▶ _WHAT IS EXPECTED_
Lines holding the string "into": copy each one from the listing below.

▶ _DATASET EXCERPT_
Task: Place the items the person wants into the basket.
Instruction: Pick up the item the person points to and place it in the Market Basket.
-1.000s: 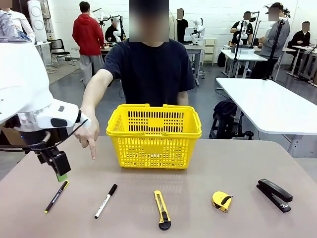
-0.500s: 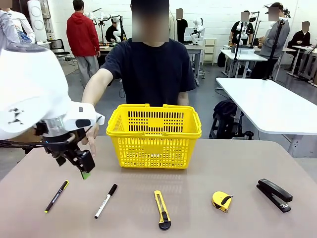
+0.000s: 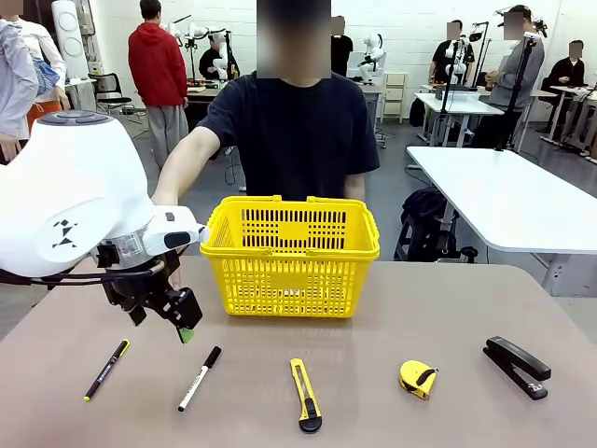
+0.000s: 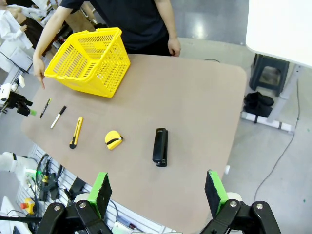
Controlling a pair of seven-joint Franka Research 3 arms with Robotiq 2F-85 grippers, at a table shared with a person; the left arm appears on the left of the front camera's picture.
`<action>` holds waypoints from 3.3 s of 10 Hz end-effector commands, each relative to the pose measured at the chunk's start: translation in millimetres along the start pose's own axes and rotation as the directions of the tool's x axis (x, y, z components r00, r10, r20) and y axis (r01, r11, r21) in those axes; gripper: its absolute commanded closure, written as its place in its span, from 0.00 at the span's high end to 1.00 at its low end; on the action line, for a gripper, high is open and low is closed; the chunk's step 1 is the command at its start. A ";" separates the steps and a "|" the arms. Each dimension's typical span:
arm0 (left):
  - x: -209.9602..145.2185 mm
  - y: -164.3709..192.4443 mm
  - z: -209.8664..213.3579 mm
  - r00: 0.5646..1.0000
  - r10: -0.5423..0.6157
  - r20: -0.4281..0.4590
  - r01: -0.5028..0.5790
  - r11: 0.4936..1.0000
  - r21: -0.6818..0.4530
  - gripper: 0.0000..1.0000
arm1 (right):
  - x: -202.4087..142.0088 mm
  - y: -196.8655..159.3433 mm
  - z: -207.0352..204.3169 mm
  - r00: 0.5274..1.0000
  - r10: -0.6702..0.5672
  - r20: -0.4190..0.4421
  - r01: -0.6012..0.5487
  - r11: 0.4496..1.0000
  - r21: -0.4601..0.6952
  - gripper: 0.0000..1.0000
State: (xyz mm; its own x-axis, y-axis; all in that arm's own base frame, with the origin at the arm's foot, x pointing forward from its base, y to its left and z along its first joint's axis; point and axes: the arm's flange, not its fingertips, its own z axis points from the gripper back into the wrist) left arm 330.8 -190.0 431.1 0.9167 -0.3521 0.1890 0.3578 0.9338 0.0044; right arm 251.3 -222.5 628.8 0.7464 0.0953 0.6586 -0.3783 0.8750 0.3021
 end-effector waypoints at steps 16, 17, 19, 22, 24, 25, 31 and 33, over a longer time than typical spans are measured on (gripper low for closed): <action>-18.4 -38.0 -93.0 0.993 -0.049 -0.109 0.053 0.998 0.037 1.00 | -0.7 -0.5 -0.5 1.000 0.011 0.000 -0.011 1.000 0.008 1.00; -19.6 -38.3 -97.8 0.993 -0.043 -0.111 0.045 0.999 0.022 1.00 | -0.7 -0.5 -0.5 1.000 0.011 0.000 -0.011 1.000 0.008 1.00; -22.3 -40.7 -109.2 0.996 -0.017 -0.089 0.017 1.000 -0.001 1.00 | -0.7 -0.5 -0.5 1.000 0.011 0.000 -0.011 1.000 0.008 1.00; -21.5 -41.8 -124.8 0.997 -0.002 -0.080 0.005 0.999 0.037 1.00 | -0.7 -0.5 -0.5 1.000 0.011 0.000 -0.011 1.000 0.008 1.00; -20.2 -42.0 -127.7 0.997 0.001 -0.075 0.002 0.999 0.034 1.00 | -0.7 -0.5 -0.5 1.000 0.011 0.000 -0.011 1.000 0.008 1.00; -19.0 -42.6 -127.4 0.998 0.005 -0.069 -0.002 0.999 0.034 1.00 | -0.7 -0.5 -0.5 1.000 0.011 0.000 -0.011 1.000 0.008 1.00; -13.2 -37.4 -133.3 0.997 0.074 -0.026 -0.072 0.995 0.073 0.43 | -0.7 -0.5 -0.5 1.000 0.011 0.000 -0.011 1.000 0.008 1.00; -13.8 -36.0 -133.4 0.997 0.076 -0.025 -0.074 0.995 0.068 0.00 | -0.7 -0.5 -0.5 1.000 0.011 0.000 -0.011 1.000 0.008 1.00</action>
State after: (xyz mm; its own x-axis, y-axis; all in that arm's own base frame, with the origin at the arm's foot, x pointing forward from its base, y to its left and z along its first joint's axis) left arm 349.9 -239.5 310.3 0.9428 -0.3074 0.1292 0.3044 0.9516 0.0427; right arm 251.5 -222.5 628.7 0.7467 0.0959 0.6582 -0.3784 0.8751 0.3017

▶ _RESULT_
Task: Place the items the person wants into the basket.
State: (xyz mm; its own x-axis, y-axis; all in that arm's own base frame, with the origin at the arm's foot, x pointing forward from its base, y to its left and z along its first joint's axis; point and axes: the arm's flange, not its fingertips, its own z axis points from the gripper back into the wrist) left arm 330.8 -190.0 431.1 0.9167 -0.3521 0.1890 0.3578 0.9338 0.0044; right arm 251.3 -222.5 628.8 0.7464 0.0953 0.6586 -0.3783 0.8750 0.3021

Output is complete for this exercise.